- _What the task requires_: An exact copy of the data is needed, but without any of its images.

- _Given data_:
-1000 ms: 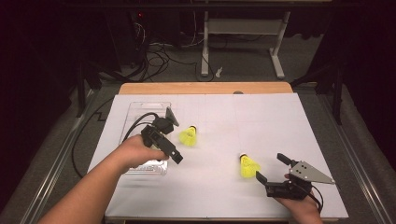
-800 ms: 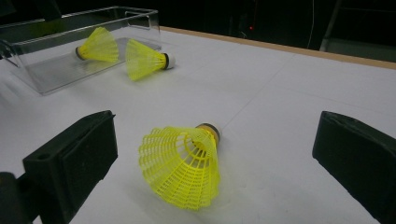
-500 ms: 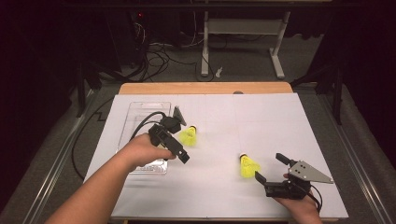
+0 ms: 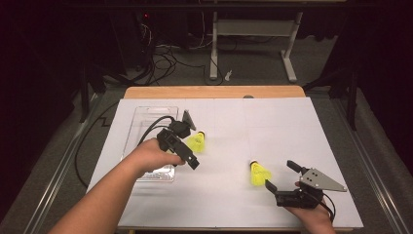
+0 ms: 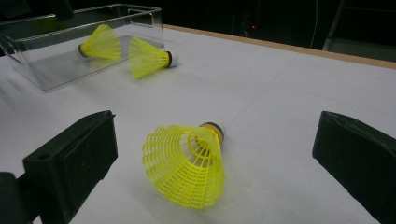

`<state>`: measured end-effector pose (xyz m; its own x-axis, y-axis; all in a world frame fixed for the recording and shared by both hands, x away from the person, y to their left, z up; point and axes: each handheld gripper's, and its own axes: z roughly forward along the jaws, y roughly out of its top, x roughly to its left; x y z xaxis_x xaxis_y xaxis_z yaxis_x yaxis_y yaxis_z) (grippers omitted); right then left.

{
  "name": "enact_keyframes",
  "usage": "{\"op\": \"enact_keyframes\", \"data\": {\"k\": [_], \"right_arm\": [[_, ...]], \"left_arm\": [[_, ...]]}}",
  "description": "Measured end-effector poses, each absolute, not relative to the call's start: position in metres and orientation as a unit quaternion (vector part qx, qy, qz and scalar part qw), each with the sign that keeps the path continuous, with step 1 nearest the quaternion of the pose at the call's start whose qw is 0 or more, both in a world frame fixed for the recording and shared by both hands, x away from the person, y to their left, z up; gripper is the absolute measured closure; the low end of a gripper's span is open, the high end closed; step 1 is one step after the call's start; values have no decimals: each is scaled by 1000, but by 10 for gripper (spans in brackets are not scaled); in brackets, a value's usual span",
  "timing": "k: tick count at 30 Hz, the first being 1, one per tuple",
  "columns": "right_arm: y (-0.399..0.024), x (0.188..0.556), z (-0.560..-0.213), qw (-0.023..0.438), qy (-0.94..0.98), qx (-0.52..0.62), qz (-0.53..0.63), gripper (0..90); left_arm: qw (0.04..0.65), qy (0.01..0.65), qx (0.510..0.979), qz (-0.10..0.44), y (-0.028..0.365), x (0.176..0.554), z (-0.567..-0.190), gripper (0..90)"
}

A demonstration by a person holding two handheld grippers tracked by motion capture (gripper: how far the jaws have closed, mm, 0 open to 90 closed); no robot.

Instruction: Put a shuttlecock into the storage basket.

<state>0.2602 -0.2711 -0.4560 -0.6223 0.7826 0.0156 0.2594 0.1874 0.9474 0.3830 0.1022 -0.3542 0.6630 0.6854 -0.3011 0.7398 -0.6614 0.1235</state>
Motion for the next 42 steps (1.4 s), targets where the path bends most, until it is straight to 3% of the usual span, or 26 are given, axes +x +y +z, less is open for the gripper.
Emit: {"op": "enact_keyframes", "data": {"k": [23,37,42], "right_arm": [[-275,258,-455,251,726,361,529,7],[-276,258,-456,247,726,362,531,9],[-276,258,-456,246,726,361,531,9]], "left_arm": [[136,426,889,-94,110,423,-348,173],[143,429,889,-75,102,439,-351,391],[131,430,891,-66,102,443,-357,430]]}}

- _Task result_:
-1000 ms: 
-800 ms: 
-500 ms: 
+0 ms: 
+0 ms: 

`<state>`: measured end-effector pose (xyz m; its own x-axis, y-axis; all in a world frame fixed for the recording and shared by both hands, x away from the person, y to their left, z up; point and axes: each handheld gripper's, and its own axes: z roughly forward along the jaws, y roughly out of its top, x roughly to its left; x y z xaxis_x xaxis_y xaxis_z yaxis_x yaxis_y yaxis_z) (grippers omitted); right then left.

{
  "name": "enact_keyframes",
  "usage": "{\"op\": \"enact_keyframes\", \"data\": {\"k\": [_], \"right_arm\": [[_, ...]], \"left_arm\": [[_, ...]]}}",
  "description": "Measured end-effector poses, each absolute, not relative to the call's start: position in metres and orientation as a unit quaternion (vector part qx, qy, qz and scalar part qw), each with the sign that keeps the path continuous, with step 1 nearest the quaternion of the pose at the call's start whose qw is 0 or more, both in a world frame fixed for the recording and shared by both hands, x away from the person, y to their left, z up; gripper is the absolute measured closure; the low end of a gripper's span is open, the high end closed; step 1 is one step after the call's start; values have no decimals: each is scaled by 1000, but by 10 for gripper (spans in brackets are not scaled); in brackets, a value's usual span",
  "timing": "k: tick count at 30 Hz, the first being 1, one per tuple",
  "columns": "right_arm: y (-0.399..0.024), x (0.188..0.556), z (-0.560..-0.213), qw (-0.023..0.438), qy (-0.94..0.98), qx (-0.52..0.62), qz (-0.53..0.63), gripper (0..90); left_arm: qw (0.04..0.65), qy (0.01..0.65), qx (0.510..0.979), qz (-0.10..0.44), y (-0.028..0.365), x (0.176..0.554), z (-0.567..-0.190), gripper (0..90)"
}

A demonstration by a person holding two handheld grippers tracked by motion capture (gripper: how far the jaws have closed, mm, 0 open to 90 closed); no robot.

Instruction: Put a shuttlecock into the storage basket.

<state>0.2602 -0.2711 -0.4560 -0.6223 0.7826 0.0156 0.2594 0.1874 0.9474 0.3830 0.1022 -0.3542 0.6630 0.6854 -0.3011 0.7398 -0.6614 0.1235</state>
Motion for the next 42 steps (1.4 s), targets where the path bends most, until it is straight to 3% of the usual span, or 26 are given, axes +x +y +z, less is open for the gripper.
Emit: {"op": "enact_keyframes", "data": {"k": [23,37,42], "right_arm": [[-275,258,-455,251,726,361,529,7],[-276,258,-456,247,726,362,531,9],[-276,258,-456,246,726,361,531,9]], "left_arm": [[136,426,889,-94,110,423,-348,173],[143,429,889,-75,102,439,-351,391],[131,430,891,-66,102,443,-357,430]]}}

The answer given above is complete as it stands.